New for AppleScript in Mac OS X v10.5

AppleScript 2.0 in Mac OS X Leopard is a significant release with important updates and modifications, including: full Unicode support, new intrinsic application properties and constructs, new scriptable system preferences, and much more.

Unicode Support

AppleScript is now entirely Unicode-based. Comments and text constants in scripts may contain any Unicode characters, and all text processing is done in Unicode, so all characters are preserved correctly regardless of the user’s language preferences. For example, this script works correctly in AppleScript 2.0, where it would not have in previous versions:

set the Japanese_phrase to "日本語"
set the Russian_phrase to "Русский"
set the new_phrase to the Japanese_phrase & " and " & the Russian_phrase
--> returns: "日本語 and Русский"

There is no longer a distinction between Unicode and non-Unicode text. There is exactly one text class, named “text”: that is, class of "How now brown cow" returns text. It is functionally equivalent to the former Unicode text class, so it may contain any Unicode character, and has two new features:

  • Text objects have an id property, which may also be used as an address.

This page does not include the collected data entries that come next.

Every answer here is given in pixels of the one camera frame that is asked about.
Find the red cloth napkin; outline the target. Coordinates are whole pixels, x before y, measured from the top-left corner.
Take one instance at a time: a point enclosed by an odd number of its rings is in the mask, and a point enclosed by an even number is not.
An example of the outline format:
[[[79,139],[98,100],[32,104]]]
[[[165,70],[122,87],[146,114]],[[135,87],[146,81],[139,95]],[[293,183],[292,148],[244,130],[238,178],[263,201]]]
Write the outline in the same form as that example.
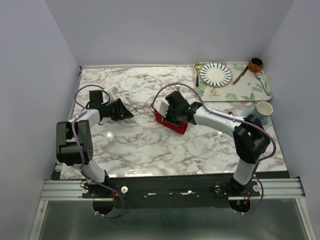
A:
[[[178,125],[174,125],[173,123],[170,123],[168,121],[164,121],[163,117],[160,115],[159,112],[155,111],[153,114],[155,116],[155,120],[159,124],[165,126],[168,129],[171,129],[171,130],[175,131],[178,134],[183,135],[186,132],[187,128],[188,128],[188,125],[189,125],[188,122],[181,122]]]

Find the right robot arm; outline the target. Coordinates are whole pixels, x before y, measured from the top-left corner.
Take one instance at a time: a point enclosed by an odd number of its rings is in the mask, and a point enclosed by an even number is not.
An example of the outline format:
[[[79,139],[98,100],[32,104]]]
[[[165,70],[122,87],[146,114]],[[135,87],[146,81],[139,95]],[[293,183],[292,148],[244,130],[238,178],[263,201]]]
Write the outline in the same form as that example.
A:
[[[249,114],[247,117],[231,116],[216,112],[200,102],[189,103],[179,91],[174,91],[158,104],[160,115],[165,122],[174,126],[190,123],[205,126],[233,138],[239,157],[236,170],[230,183],[230,191],[241,196],[248,190],[260,156],[265,153],[270,137],[260,120]]]

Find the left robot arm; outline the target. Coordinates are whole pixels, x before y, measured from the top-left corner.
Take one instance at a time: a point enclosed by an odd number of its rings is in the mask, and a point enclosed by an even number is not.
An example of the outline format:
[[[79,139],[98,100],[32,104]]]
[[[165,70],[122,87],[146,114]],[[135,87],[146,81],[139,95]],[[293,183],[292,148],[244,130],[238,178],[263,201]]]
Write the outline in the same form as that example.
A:
[[[100,125],[103,119],[117,122],[131,119],[134,115],[120,98],[112,98],[112,93],[104,90],[91,90],[89,101],[82,109],[80,115],[56,124],[56,158],[59,163],[81,172],[94,185],[93,191],[104,198],[110,194],[111,185],[106,182],[106,171],[93,160],[91,128]]]

    These allow mapping between Unicode code point values and the characters at those code points: for example, id of "A" returns 65, and character id 65 returns "A". The id of text longer than one code point is a list of integers, and vice versa: for example, id of "hello" returns {104, 101, 108, 108, 111}, and string id {104, 101, 108, 108, 111} returns "hello". (Because of a bug, text id ... does not work; you must use one of the synonymous class names.) These obsolete the older ASCII character and ASCII number commands, since, unlike those, they cover the full Unicode character range and will return the same results regardless of the user's language preferences.
     
  • Character elements of text count a combining character sequence as a single character.

    This relates to a feature of Unicode: some “characters” may be represented as either a single entity or as a base character plus a series of combining marks. For example, “é” may be encoded as either U+00E9 (LATIN SMALL LETTER E WITH ACUTE) or as U+0065 (LATIN SMALL LETTER E), U+0301 (COMBINING ACUTE ACCENT). Nonetheless, AppleScript 2.0 will count both as one character, where older versions counted the base character and combining mark separately.

Compatibility

For compatibility with pre-2.0 AppleScript, string and Unicode text are still defined, but are considered synonyms for text. For example, all three of these statements have the same effect:

some_verbage as text
some_verbage as string
some_verbage as Unicode text

In addition, text, string, and Unicode text will all compare as equal. For example, class of "how now brown cow" is string is true, even though class of "how now brown cow" returns text. It is still possible for applications to distinguish between the three different types, even though AppleScript itself does not.

Now that AppleScript preserves all characters correctly worldwide, it is also stricter about the text used in scripts. AppleScript syntax uses several non-ASCII characters, such as “≠” and “¬”. These characters must be typed exactly as the AppleScript Language Guide for AppleScript 1.3.7 describes. For compatibility with Asian national encodings, “《” and “》” are allowed as synonyms for “«” and “»”, since the latter do not exist in some Asian encodings.

Because AppleScript 2.0 scripts store all text as Unicode, any text constants count as a use of the former Unicode text class, which will work with any version of AppleScript back to version 1.3. A script that contains Unicode-only characters such as Arabic or Thai will run, but will not be correctly editable in any version of Mac OS or Mac OS X older than Mac OS X 10.5: the Unicode-only characters will be lost.

Use of the new id property requires AppleScript 2.0.